| WORK TASK |
Omitting the images, transcribe the records below exactly as they stand.

| MATERIAL PROVIDED |

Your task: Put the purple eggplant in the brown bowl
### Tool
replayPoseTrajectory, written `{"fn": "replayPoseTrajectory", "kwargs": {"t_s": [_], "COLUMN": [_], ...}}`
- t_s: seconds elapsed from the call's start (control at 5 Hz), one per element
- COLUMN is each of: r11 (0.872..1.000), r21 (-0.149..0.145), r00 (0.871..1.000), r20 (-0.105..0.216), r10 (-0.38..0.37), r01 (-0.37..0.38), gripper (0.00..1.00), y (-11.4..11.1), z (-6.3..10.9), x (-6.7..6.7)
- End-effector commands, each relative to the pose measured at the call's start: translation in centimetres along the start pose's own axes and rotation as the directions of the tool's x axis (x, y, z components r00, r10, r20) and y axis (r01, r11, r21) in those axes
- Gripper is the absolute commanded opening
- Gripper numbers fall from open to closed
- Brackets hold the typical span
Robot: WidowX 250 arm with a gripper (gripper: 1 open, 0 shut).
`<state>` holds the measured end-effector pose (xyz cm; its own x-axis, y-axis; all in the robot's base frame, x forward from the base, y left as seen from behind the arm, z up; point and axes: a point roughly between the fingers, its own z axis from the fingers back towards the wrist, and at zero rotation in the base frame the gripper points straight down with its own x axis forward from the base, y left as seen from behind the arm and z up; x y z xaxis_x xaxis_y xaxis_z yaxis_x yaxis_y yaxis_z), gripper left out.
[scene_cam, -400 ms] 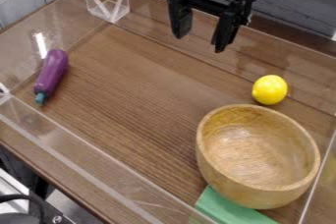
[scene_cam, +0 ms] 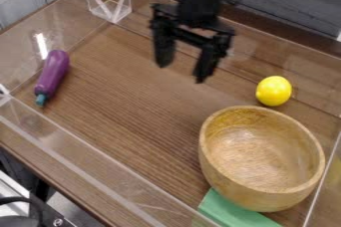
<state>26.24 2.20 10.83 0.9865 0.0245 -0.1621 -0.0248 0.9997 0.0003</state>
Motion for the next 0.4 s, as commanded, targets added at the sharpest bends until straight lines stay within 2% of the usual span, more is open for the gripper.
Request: {"fn": "replayPoseTrajectory", "kwargs": {"t_s": [0.0, 0.2], "r11": [1.0, 0.999], "r21": [0.004, 0.009], "r00": [0.996, 0.994], "r20": [0.086, 0.101], "r10": [0.007, 0.03], "r01": [-0.007, -0.031], "gripper": [1.0, 1.0], "y": [3.8, 7.4], "z": [1.9, 2.1], "x": [-1.7, -3.5]}}
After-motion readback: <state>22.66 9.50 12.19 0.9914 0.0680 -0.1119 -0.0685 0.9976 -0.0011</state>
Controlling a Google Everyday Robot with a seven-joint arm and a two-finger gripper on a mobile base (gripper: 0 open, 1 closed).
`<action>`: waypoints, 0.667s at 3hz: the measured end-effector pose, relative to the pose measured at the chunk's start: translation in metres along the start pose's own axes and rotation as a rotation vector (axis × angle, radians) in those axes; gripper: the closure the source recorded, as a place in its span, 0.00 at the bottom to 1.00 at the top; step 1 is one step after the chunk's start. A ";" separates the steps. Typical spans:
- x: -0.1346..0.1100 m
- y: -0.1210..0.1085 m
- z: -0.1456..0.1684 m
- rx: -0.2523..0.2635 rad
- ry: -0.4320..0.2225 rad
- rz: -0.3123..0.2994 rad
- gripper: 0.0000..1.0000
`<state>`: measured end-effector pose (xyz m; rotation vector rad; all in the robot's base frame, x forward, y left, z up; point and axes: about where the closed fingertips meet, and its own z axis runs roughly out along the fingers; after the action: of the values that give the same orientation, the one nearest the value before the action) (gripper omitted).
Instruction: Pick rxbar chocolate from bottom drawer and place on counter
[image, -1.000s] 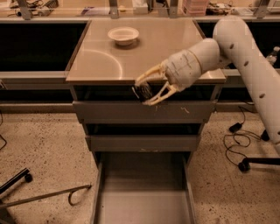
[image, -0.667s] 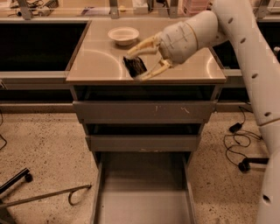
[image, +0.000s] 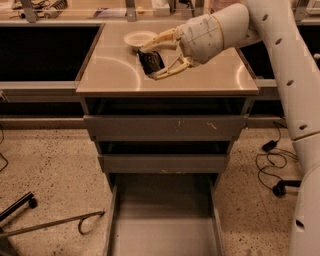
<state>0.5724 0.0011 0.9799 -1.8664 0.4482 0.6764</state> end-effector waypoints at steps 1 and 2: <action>0.011 -0.012 -0.004 -0.011 0.032 0.003 1.00; 0.042 -0.043 -0.011 -0.013 0.137 0.023 1.00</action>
Offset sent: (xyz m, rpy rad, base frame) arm 0.1478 -0.0698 0.0811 -0.2113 -0.1721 -0.1959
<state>0.6327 0.0077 0.9867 -1.9300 0.5549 0.5698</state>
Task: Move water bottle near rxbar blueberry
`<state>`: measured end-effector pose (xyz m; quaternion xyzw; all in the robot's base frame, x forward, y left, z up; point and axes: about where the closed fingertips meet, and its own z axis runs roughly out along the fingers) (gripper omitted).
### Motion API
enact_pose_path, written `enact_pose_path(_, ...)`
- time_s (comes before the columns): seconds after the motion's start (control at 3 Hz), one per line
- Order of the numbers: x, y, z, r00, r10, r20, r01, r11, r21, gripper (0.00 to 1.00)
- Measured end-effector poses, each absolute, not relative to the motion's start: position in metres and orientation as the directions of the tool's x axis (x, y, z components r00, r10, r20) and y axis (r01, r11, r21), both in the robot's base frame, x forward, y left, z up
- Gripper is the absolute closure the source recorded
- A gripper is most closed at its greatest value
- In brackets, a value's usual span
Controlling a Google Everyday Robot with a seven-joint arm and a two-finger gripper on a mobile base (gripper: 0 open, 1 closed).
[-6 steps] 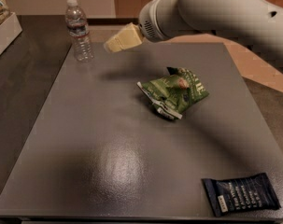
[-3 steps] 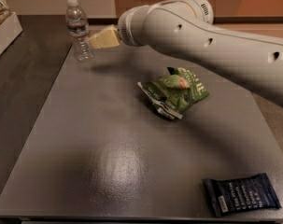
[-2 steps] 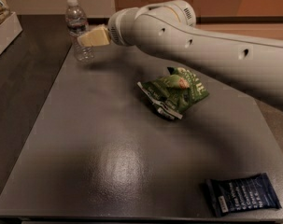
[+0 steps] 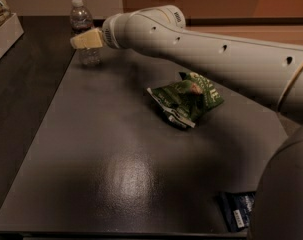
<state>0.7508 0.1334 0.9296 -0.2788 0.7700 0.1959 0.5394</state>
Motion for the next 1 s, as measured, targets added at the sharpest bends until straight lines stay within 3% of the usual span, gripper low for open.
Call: enact_pose_path(1.0,0.789,0.157,0.924,-0.307,-0.186,-0.933,-0.624,0.78,0.05,0.0)
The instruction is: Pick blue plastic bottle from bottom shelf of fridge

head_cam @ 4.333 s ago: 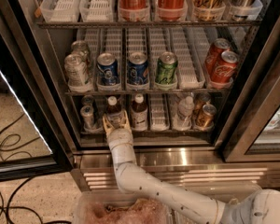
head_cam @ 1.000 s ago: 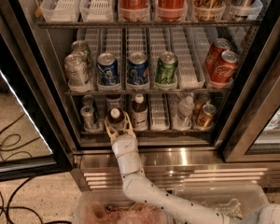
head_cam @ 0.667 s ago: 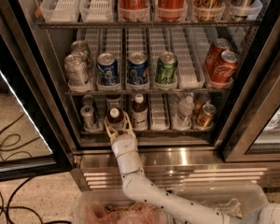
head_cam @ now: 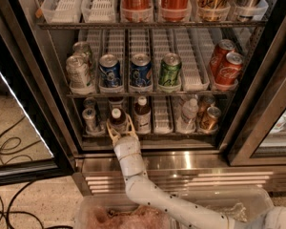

| SOLUTION FOR THIS EXERCISE |
Your task: Put the purple eggplant in the brown bowl
### Tool
replayPoseTrajectory, written `{"fn": "replayPoseTrajectory", "kwargs": {"t_s": [_], "COLUMN": [_], ...}}`
- t_s: seconds elapsed from the call's start (control at 5 Hz), one per element
- COLUMN is each of: r11 (0.872..1.000), r21 (-0.149..0.145), r00 (0.871..1.000), r20 (-0.105..0.216), r10 (-0.38..0.37), r01 (-0.37..0.38), gripper (0.00..1.00), y (-11.4..11.1), z (-6.3..10.9), x (-6.7..6.7)
- End-effector commands, each relative to the pose measured at the call's start: translation in centimetres along the start pose's own axes and rotation as the directions of the tool's x axis (x, y, z components r00, r10, r20) and y axis (r01, r11, r21) in those axes
- Gripper is the absolute commanded opening
- Gripper numbers fall from open to closed
- Brackets hold the typical span
Robot: WidowX 250 arm with a gripper (gripper: 1 open, 0 shut).
`<state>` holds the measured end-effector pose (xyz cm; its own x-axis, y-axis; all in the robot's base frame, x forward from the base, y left as seen from behind the arm, z up; point and axes: a point roughly between the fingers, its own z axis from the fingers back towards the wrist, and at zero rotation in the base frame the gripper points straight down with its own x axis forward from the base, y left as seen from behind the arm and z up; x y z xaxis_x xaxis_y xaxis_z yaxis_x yaxis_y yaxis_z), gripper left out.
[scene_cam, -400 ms] 
[scene_cam, +0 ms] 
<state>26.24 2.20 10.83 0.9865 0.0245 -0.1621 -0.0248 0.9997 0.0003</state>
Motion for the next 0.4 s, as commanded, targets added at the sharpest bends until straight lines stay within 2% of the usual span, more is open for the gripper.
Request: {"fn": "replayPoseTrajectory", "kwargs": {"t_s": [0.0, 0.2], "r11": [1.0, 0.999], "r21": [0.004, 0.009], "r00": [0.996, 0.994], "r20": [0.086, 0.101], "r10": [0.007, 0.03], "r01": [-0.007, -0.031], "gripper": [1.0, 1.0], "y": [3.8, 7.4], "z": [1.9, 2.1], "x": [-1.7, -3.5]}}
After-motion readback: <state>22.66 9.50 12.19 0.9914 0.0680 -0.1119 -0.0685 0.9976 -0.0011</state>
Controlling a Google Everyday Robot with a seven-joint arm and a two-finger gripper on a mobile base (gripper: 0 open, 1 closed).
`<action>`: waypoints, 0.667s at 3hz: the measured end-effector pose, relative to the pose measured at the chunk's start: translation in metres along the start pose's own axes and rotation as a rotation vector (axis × angle, radians) in those axes; gripper: the closure the source recorded, as a place in its span, 0.00 at the bottom to 1.00 at the top; step 1 is one step after the chunk's start. A ";" separates the steps. Typical spans:
- x: -0.1346..0.1100 m
- y: -0.1210..0.1085 m
- z: -0.1456..0.1684 m
- rx: -0.2523..0.2635 rad
- ry: -0.4320..0.2225 rad
- rz: -0.3123..0.2994 rad
- gripper: 0.0000..1.0000
`<state>`: measured end-effector pose (xyz m; rotation vector rad; all in the robot's base frame, x forward, y left, z up; point and axes: about where the closed fingertips meet, and its own z axis runs roughly out along the fingers; after the action: of the values that give the same orientation, the one nearest the value before the action) (gripper omitted).
Instruction: Pick rxbar chocolate from bottom drawer and place on counter
[image, -1.000s] 
[image, -0.667s] 
[image, +0.000s] 
<state>0.5724 0.0011 0.9799 -1.8664 0.4482 0.6764</state> end-effector waypoints at steps 1 and 2: <action>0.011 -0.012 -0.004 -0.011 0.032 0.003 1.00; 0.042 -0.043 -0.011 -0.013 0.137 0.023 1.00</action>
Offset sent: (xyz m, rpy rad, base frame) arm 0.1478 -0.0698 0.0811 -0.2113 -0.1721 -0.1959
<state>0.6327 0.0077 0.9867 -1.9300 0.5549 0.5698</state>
Task: Move water bottle near rxbar blueberry
`<state>`: measured end-effector pose (xyz m; quaternion xyzw; all in the robot's base frame, x forward, y left, z up; point and axes: about where the closed fingertips meet, and its own z axis runs roughly out along the fingers) (gripper omitted).
### Motion API
enact_pose_path, written `enact_pose_path(_, ...)`
- time_s (comes before the columns): seconds after the motion's start (control at 3 Hz), one per line
- Order of the numbers: x, y, z, r00, r10, r20, r01, r11, r21, gripper (0.00 to 1.00)
- Measured end-effector poses, each absolute, not relative to the motion's start: position in metres and orientation as the directions of the tool's x axis (x, y, z components r00, r10, r20) and y axis (r01, r11, r21), both in the robot's base frame, x forward, y left, z up
- Gripper is the absolute closure the source recorded
- A gripper is most closed at its greatest value
- In brackets, a value's usual span
Controlling a Google Everyday Robot with a seven-joint arm and a two-finger gripper on a mobile base (gripper: 0 open, 1 closed).
[-6 steps] 
[-3 steps] 
[-2 steps] 
[+0 steps] 
<state>0.7508 0.1334 0.9296 -0.2788 0.7700 0.1959 0.5394</state>
Motion for the next 1 s, as measured, targets added at the sharpest bends until straight lines stay within 3% of the usual span, gripper low for open.
Call: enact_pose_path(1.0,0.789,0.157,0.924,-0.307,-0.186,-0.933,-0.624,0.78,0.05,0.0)
The instruction is: Pick blue plastic bottle from bottom shelf of fridge

head_cam @ 4.333 s ago: 
head_cam @ 1.000 s ago: 
head_cam @ 0.667 s ago: 
head_cam @ now: 

No further work remains in this exercise.